<<<<
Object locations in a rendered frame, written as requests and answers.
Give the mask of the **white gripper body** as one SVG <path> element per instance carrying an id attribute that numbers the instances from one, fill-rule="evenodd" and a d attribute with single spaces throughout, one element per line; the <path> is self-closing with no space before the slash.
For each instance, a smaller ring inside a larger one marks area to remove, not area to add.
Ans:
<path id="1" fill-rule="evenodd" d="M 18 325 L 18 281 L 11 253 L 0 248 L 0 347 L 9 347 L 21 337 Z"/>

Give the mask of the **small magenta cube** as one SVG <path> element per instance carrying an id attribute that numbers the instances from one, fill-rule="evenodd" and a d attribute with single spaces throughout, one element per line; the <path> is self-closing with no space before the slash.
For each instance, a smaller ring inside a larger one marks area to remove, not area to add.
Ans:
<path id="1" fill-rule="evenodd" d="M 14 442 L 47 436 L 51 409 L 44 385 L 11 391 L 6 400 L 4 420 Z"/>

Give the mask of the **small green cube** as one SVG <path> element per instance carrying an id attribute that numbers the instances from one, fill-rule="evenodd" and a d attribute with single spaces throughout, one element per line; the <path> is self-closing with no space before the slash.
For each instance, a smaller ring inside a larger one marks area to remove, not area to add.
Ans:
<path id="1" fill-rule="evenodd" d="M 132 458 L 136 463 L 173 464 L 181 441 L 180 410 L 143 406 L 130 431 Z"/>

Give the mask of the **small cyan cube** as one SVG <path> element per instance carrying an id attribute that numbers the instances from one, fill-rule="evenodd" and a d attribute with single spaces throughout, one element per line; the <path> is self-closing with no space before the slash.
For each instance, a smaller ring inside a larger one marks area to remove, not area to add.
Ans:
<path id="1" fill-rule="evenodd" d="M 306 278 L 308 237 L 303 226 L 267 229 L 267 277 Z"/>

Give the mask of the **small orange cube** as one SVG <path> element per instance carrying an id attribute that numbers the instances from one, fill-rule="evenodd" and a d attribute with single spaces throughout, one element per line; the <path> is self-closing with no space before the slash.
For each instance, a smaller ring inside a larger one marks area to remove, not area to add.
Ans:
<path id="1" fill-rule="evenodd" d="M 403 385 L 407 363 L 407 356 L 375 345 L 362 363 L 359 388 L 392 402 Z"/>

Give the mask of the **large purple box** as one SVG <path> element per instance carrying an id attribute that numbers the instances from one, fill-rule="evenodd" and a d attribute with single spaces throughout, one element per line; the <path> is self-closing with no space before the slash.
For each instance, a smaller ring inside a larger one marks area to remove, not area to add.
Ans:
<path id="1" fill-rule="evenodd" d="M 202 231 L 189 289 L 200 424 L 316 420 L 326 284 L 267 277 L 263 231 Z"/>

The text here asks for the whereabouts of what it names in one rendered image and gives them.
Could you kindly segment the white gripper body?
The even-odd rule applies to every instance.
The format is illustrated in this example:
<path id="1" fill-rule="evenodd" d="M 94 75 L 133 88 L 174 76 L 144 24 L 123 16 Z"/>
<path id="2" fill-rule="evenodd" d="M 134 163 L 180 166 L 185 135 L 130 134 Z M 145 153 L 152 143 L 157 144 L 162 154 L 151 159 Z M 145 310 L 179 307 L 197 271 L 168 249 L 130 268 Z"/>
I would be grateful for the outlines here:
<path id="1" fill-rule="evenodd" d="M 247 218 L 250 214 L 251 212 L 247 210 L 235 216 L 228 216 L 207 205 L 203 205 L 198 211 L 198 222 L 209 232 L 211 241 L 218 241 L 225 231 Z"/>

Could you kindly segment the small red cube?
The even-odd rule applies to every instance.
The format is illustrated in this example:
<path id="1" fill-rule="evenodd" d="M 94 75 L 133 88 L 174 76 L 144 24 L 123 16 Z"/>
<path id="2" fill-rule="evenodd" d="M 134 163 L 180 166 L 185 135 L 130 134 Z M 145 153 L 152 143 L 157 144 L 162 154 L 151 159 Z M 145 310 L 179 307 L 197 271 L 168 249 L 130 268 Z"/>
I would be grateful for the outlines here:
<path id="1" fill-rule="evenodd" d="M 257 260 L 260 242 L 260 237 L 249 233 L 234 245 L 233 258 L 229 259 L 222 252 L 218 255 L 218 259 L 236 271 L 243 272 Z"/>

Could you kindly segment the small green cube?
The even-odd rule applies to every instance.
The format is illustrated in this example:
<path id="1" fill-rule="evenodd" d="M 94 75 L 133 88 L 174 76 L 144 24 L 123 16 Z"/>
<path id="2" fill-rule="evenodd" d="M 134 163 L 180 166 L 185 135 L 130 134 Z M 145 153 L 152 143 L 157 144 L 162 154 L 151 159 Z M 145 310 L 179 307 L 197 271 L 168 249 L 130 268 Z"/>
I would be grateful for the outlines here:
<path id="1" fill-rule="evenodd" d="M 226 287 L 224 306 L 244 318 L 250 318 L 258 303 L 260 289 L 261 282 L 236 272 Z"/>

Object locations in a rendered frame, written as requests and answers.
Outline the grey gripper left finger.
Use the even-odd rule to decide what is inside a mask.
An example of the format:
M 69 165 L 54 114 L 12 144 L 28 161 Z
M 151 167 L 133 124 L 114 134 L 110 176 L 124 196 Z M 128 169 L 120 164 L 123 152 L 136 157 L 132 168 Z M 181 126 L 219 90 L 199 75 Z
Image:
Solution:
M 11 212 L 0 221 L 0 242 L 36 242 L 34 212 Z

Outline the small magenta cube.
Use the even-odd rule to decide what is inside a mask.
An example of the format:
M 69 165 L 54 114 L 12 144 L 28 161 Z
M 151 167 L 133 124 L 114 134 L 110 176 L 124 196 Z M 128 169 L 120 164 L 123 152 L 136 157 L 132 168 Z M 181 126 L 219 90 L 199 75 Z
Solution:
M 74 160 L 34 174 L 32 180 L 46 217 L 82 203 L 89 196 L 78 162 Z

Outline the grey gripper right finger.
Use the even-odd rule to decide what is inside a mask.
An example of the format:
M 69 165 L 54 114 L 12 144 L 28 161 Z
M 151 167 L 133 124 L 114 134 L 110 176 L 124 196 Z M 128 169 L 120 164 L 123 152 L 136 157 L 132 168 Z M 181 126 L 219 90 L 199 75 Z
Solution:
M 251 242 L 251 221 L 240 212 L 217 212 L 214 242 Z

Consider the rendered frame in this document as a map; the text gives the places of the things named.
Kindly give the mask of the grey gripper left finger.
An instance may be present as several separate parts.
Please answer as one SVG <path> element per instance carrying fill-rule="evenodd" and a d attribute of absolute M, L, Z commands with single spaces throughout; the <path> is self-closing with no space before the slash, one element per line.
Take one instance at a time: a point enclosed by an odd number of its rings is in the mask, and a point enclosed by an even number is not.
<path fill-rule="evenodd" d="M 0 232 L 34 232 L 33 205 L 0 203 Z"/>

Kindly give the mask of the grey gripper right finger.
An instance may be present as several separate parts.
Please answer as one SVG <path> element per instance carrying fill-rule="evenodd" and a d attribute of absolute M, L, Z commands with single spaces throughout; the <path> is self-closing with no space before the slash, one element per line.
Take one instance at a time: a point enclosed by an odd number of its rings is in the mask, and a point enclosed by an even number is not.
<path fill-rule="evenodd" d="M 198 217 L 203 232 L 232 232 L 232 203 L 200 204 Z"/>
>>>>
• REQUIREMENT: Would you copy out exactly the lines above that start at the one containing "Give the mask of the **small magenta" and end at the one containing "Give the mask of the **small green", inclusive?

• TASK RESPONSE:
Give the mask of the **small magenta cube** as one SVG <path> element per instance carrying an id attribute that numbers the instances from one, fill-rule="evenodd" and a d attribute with single spaces throughout, one element per line; the <path> is self-closing with no space before the slash.
For each instance, a smaller ring inside a larger one marks area to remove, not area to add.
Ans:
<path id="1" fill-rule="evenodd" d="M 14 442 L 47 436 L 51 409 L 44 385 L 11 391 L 6 400 L 4 420 Z"/>

Give the mask of the **small green cube** as one SVG <path> element per instance carrying an id attribute that numbers the instances from one, fill-rule="evenodd" and a d attribute with single spaces throughout, one element per line; the <path> is self-closing with no space before the slash.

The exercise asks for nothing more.